Analysis of the consensus −1 frameshift signals in ribosomal frameshift. (A) The A-rich HCV-1 frameshift signal. The two consensus −1 frameshift signals are underlined. The A-to-G substitution at nt 376 (AΔG) and the A-to-C substitution at nt 382 (AΔC) are also shown. (B) Effect of the AΔG substitution on ribosomal frameshift in vitro. G-Core and G-Core(AΔG) RNAs were synthesized from pCMV-G-Core and pCMV-G-Core(AΔG), respectively, translated in wheat germ extracts in the presence of [³⁵S]methionine, and analyzed on a polyacrylamide gel. (C) Effect of the AΔG and AΔC double nucleotide substitutions on the frameshift efficiencies in Huh7 cells. pEF-FSPSmtLuc and pEF-FSPSmt(AΔG, AΔC)Luc constructs were transiently transfected into Huh7 cells along with the growth hormone plasmid, which monitored the transfection efficiency, and analyzed for luciferase activity at 42 to 48 h posttransfection. Experiments were done in either duplicates or triplicates. Experiments were repeated at least twice. Data represent the average of all experiments. pEF-FSPSmtLuc constructs gave frameshift efficiencies of 0.54% ± 0.07% for −2/+1 frameshift and 2.47% ± 0.18% for −1/+2 frameshift, which were taken as 100%. (D) pEF-FSPSmt(AΔG, AΔC)Luc constructs were transfected into Huh7 cells with human growth hormone plasmid for 24 h and then treated with 1 and 5 μM puromycin for another 24 h. Cells were harvested and analyzed for frameshift efficiencies by the luciferase assays. Experiments were done in duplicates and repeated three times. Data represent the mean ± SEM of a typical set of experiments. The fold increase of frameshift efficiency was calculated by dividing the frameshift efficiency of the puromycin-treated samples by that of the untreated samples.

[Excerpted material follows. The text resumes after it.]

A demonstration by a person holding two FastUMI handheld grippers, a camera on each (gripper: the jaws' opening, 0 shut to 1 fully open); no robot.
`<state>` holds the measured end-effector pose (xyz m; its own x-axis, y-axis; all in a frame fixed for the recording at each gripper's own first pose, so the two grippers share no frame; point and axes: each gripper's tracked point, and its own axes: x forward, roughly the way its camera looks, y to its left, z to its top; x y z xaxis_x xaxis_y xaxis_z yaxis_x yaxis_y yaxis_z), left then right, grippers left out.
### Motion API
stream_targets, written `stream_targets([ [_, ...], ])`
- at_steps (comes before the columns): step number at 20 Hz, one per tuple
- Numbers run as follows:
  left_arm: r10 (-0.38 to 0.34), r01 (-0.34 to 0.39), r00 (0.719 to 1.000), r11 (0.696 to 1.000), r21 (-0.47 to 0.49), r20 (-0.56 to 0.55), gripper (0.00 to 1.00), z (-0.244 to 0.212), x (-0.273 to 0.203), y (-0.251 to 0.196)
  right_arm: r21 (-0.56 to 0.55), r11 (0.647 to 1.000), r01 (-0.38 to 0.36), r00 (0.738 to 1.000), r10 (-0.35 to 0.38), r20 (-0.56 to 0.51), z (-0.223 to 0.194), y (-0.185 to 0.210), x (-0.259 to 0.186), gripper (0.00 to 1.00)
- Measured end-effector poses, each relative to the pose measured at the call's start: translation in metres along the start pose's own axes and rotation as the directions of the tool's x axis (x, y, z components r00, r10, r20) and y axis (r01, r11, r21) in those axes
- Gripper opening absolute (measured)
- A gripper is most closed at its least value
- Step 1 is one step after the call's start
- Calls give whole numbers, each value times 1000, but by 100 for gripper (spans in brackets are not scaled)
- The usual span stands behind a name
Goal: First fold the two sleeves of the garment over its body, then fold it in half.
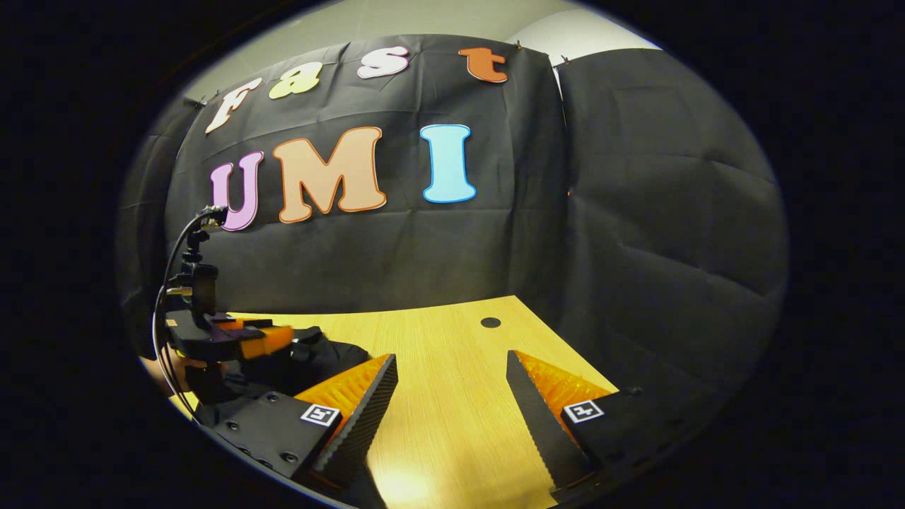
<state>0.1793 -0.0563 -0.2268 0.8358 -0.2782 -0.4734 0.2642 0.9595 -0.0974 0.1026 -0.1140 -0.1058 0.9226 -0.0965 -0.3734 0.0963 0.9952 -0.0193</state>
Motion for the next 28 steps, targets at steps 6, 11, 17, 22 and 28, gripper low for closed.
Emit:
stream_targets([
  [6,40,-43,995,998,39,89,94,27,-22,5,-29,997,-67,998,68,14,4,12,1,98],
  [11,152,-153,979,988,-7,132,94,34,-68,30,-48,984,-173,984,175,35,8,27,0,99],
  [17,311,-300,931,950,-85,191,94,26,-155,67,-84,953,-292,955,296,32,-2,59,-19,98],
  [22,364,-348,914,930,-117,176,93,-1,-228,101,-70,953,-293,953,298,56,-10,87,-55,94],
  [28,433,-417,889,900,-126,148,93,-41,-299,144,-81,953,-291,955,294,32,-35,117,-82,98],
])
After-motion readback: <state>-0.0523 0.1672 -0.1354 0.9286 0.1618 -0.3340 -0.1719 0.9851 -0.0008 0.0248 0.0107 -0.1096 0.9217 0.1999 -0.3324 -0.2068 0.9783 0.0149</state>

Mechanisms of HCV ribosomal frameshifts in the absence of the consensus −1 frameshift signals. The RNA sequence and structure are based on the pH 77c sequence (), which contains G and C residues at nt 376 and 382, respectively. The A-rich sequence is shaded. The two loops of the double stem-loop structure can potentially form base pairs to produce a pseudoknot structure. In this model, ribosomes, reaching the double stem-loop structure, will stall in the presence of puromycin or other factors, thus facilitating the slippage of peptidyl-tRNA at the P site either forward (+1) or backward (−1). The −1 slippage may occur one more time (dashed arrow), leading to the decoding of the F reading frame.